**WHAT YOU SHOULD DO:** Restate the lines word for word, from the first line of the records through the line containing "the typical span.". Leave out the pictures and anything after that line.

**EXTRACTED INFORMATION:**
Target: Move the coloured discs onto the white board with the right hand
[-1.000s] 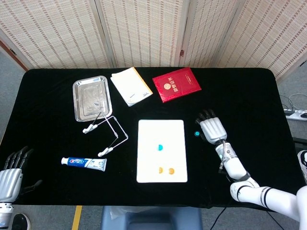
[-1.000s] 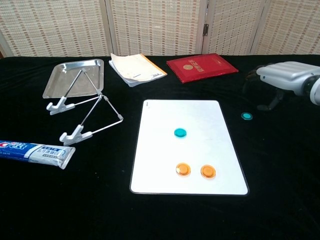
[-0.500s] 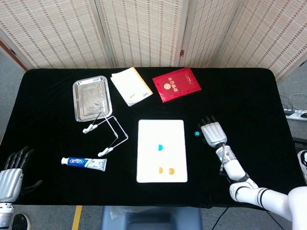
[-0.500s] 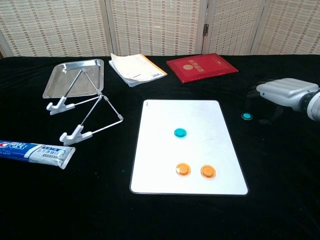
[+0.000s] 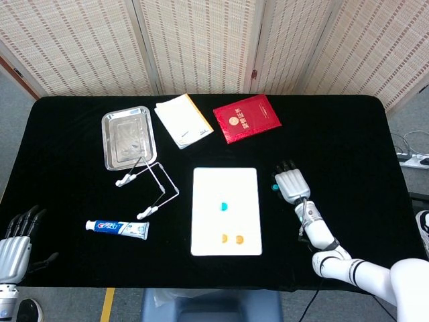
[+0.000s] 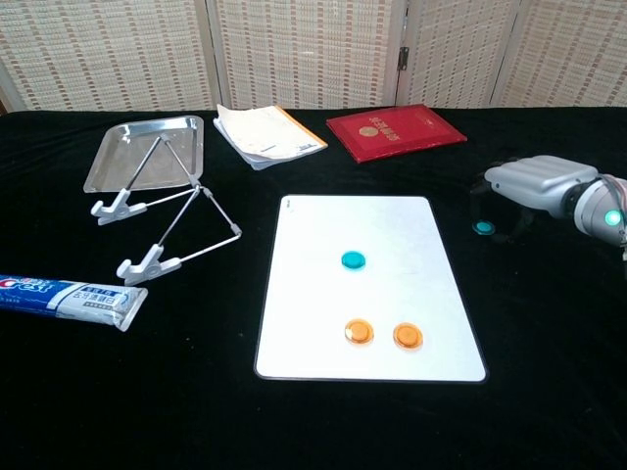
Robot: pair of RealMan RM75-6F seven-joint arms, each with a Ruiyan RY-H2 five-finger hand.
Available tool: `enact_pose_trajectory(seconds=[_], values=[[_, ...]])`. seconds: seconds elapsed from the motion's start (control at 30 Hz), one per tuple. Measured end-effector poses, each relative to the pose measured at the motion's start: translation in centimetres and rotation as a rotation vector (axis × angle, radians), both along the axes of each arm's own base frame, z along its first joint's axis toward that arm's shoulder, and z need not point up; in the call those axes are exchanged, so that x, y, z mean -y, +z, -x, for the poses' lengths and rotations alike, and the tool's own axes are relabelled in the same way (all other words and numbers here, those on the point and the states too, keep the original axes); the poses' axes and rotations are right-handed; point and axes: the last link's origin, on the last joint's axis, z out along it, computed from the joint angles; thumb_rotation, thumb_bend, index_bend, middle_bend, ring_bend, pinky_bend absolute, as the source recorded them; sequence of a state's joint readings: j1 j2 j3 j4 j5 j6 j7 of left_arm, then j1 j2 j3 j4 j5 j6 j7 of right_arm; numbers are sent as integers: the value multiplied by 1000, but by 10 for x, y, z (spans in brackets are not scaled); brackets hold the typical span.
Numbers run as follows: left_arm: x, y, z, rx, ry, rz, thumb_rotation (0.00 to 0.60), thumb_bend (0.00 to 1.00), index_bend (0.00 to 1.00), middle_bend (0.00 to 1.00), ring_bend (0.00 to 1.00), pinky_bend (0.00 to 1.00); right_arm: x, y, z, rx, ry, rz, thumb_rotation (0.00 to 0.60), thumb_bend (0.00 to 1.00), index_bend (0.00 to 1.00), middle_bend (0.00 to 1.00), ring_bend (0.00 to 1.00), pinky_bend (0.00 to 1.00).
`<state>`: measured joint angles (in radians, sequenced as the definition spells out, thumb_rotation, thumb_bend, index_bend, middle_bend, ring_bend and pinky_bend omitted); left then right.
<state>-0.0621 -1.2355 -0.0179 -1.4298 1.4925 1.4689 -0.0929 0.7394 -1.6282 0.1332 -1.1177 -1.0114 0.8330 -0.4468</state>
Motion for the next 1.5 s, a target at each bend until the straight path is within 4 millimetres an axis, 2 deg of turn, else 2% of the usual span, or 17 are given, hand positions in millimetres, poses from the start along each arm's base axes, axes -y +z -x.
enact_pose_trajectory(seconds=[0.3,0.63,1.0,1.2,1.5], values=[[0,-1,0,-1,1,1,600,204,25,16,67,0,2,-4,-2,2,0,-5,600,425,434,217,50,0],[1,0,2,-2,6,0,600,204,25,16,67,0,3,-7,-2,-4,2,-2,600,426,520,264,66,0],[-1,0,1,1,1,-2,600,205,25,16,67,0,0,2,-10,29,33,12,600,425,536,275,75,0],[-1,1,0,3,-4,-5,600,205,25,16,67,0,-14,1,-32,84,99,-22,600,426,535,275,76,0],[2,4,2,4,2,-10,600,204,26,15,67,0,-35,-22,-77,103,213,-115,600,425,535,266,75,0]])
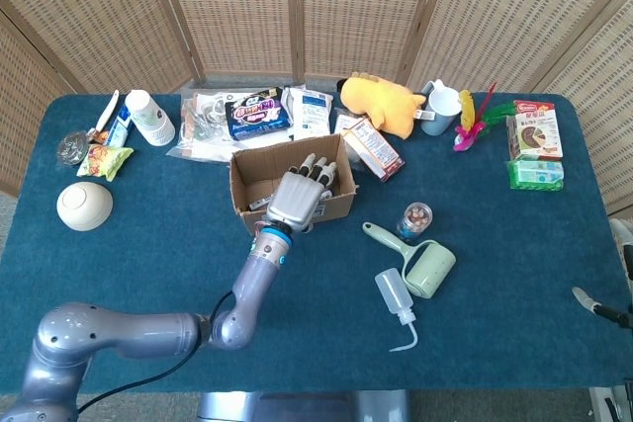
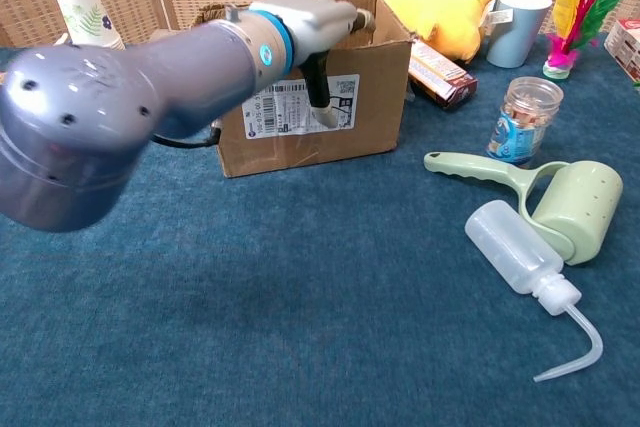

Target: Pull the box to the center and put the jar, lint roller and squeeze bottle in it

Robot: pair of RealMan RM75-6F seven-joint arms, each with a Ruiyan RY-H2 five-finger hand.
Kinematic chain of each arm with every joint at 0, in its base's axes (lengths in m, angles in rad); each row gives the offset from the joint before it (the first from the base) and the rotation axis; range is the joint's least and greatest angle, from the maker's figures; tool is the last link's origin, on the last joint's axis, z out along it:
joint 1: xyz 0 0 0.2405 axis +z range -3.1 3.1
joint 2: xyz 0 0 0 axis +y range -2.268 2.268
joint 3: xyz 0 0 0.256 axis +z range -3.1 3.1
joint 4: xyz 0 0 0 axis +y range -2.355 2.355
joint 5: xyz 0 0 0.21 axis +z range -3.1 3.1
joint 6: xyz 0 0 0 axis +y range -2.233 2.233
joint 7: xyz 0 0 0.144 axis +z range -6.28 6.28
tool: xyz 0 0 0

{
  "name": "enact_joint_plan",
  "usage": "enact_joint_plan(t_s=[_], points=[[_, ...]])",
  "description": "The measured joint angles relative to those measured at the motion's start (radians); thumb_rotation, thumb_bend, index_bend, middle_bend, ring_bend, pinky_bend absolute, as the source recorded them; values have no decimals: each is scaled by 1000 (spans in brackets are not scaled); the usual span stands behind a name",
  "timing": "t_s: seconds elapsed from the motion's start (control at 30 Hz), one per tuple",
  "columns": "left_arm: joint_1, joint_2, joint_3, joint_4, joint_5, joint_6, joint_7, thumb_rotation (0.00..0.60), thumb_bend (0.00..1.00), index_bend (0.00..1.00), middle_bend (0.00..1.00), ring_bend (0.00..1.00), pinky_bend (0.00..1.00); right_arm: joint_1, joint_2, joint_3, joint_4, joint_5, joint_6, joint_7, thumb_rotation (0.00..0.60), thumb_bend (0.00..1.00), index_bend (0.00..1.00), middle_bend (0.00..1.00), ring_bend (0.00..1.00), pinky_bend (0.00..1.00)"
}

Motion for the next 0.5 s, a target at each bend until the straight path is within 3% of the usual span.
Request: enact_joint_plan(t_s=[0.13,0.5], points=[[32,81,5,-95,65,-10,-63,600,50,0,0,0,249,1,-2,-1,-3,2,-2,-8,600,0,31,0,0,0],[148,411,14,-390,72,-20,-172,600,50,0,0,0,211,5,-9,1,-3,13,-7,-37,600,0,31,0,0,0]])
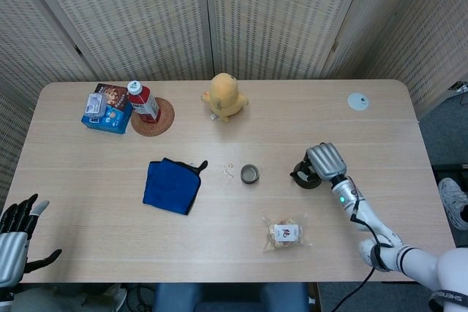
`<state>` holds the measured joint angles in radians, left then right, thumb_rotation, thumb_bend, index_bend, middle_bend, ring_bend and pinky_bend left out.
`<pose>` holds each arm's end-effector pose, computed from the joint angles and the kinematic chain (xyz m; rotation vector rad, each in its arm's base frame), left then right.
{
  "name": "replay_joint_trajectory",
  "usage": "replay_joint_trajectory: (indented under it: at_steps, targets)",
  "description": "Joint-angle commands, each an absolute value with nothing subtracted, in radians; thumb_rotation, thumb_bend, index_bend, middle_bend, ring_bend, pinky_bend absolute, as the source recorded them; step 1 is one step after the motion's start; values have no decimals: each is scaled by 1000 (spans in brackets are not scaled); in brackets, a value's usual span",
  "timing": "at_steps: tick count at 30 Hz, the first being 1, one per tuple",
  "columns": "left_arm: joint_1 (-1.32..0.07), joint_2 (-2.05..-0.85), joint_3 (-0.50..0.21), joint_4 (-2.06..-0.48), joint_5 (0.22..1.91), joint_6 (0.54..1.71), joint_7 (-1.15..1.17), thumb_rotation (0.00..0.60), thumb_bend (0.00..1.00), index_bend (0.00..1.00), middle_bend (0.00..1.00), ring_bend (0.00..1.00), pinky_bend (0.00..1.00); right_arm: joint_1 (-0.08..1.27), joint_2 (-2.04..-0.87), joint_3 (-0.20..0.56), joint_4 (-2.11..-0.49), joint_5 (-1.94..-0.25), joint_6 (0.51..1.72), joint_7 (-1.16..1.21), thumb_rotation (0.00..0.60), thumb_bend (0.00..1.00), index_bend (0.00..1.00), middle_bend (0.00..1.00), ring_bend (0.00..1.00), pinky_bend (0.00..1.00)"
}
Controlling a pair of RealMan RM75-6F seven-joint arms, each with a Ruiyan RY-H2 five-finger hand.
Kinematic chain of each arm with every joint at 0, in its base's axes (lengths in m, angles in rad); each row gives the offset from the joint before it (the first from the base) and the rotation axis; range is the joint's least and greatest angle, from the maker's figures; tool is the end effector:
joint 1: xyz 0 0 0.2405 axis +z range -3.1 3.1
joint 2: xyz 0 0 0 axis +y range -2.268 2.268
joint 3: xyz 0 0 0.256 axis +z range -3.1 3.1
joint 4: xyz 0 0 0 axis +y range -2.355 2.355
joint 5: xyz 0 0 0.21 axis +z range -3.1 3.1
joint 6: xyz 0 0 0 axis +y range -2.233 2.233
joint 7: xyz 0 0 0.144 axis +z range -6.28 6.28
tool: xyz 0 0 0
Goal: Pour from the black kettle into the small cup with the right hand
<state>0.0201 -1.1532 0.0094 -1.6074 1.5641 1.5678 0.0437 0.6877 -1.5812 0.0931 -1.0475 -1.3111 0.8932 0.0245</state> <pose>-0.3165 0.1357 0.1481 -1.3709 -0.9152 -0.8642 -0.2481 -0.3731 0.0015 1.8186 -0.9359 0.7945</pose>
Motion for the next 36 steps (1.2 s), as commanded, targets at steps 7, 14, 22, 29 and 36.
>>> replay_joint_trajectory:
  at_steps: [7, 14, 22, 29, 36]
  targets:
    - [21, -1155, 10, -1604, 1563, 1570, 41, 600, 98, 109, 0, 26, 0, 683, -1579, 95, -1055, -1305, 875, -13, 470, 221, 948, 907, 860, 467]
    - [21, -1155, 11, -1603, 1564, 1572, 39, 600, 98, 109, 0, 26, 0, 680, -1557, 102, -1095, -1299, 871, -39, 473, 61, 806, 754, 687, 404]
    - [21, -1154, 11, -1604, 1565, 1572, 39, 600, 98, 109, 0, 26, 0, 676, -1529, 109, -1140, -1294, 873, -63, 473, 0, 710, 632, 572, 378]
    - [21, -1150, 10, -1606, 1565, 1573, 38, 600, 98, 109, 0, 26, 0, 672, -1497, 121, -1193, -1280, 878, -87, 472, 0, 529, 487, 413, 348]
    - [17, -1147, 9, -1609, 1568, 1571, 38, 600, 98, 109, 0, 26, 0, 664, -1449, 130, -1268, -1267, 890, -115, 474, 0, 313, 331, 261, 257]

**OUTPUT OF THE EXERCISE:**
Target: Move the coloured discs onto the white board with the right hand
[-1.000s] 
[-1.000s] 
[-0.500s] 
[-0.500s] 
[+0.000s] 
[+0.000s] 
Robot: pair of RealMan RM75-6F seven-joint arms, each with a Ruiyan RY-H2 five-finger hand.
Available tool: `enact_pose_trajectory(seconds=[_], values=[[_, ...]])`. seconds: seconds elapsed from the motion's start (control at 30 Hz), one per tuple. Measured end-effector poses, each relative to the pose measured at the motion's start: translation in centimetres and rotation as a rotation vector (axis × angle, radians), both along the axes of each arm's own base frame, z along its first joint's axis toward that arm's shoulder, and z need not point up; in the call those axes are exchanged, so that x, y, z mean -y, +z, -x, for the poses' lengths and rotations alike, and the tool's own axes are relabelled in the same way (all other words and numbers here, those on the point and the states too, keep the original axes); the poses' axes and rotations are right-handed; point and axes: the last link's origin, on the last joint's axis, z out along it, computed from the joint angles; thumb_rotation, thumb_bend, index_bend, middle_bend, ring_bend, pinky_bend absolute, as the source recorded them; sequence of a state's joint readings: j1 j2 j3 j4 j5 j6 j7 of left_arm, then j1 j2 j3 j4 j5 j6 j7 of right_arm; numbers are sent as integers: the value multiplied by 1000, but by 10 for x, y, z (spans in brackets are not scaled); brackets hold the typical span.

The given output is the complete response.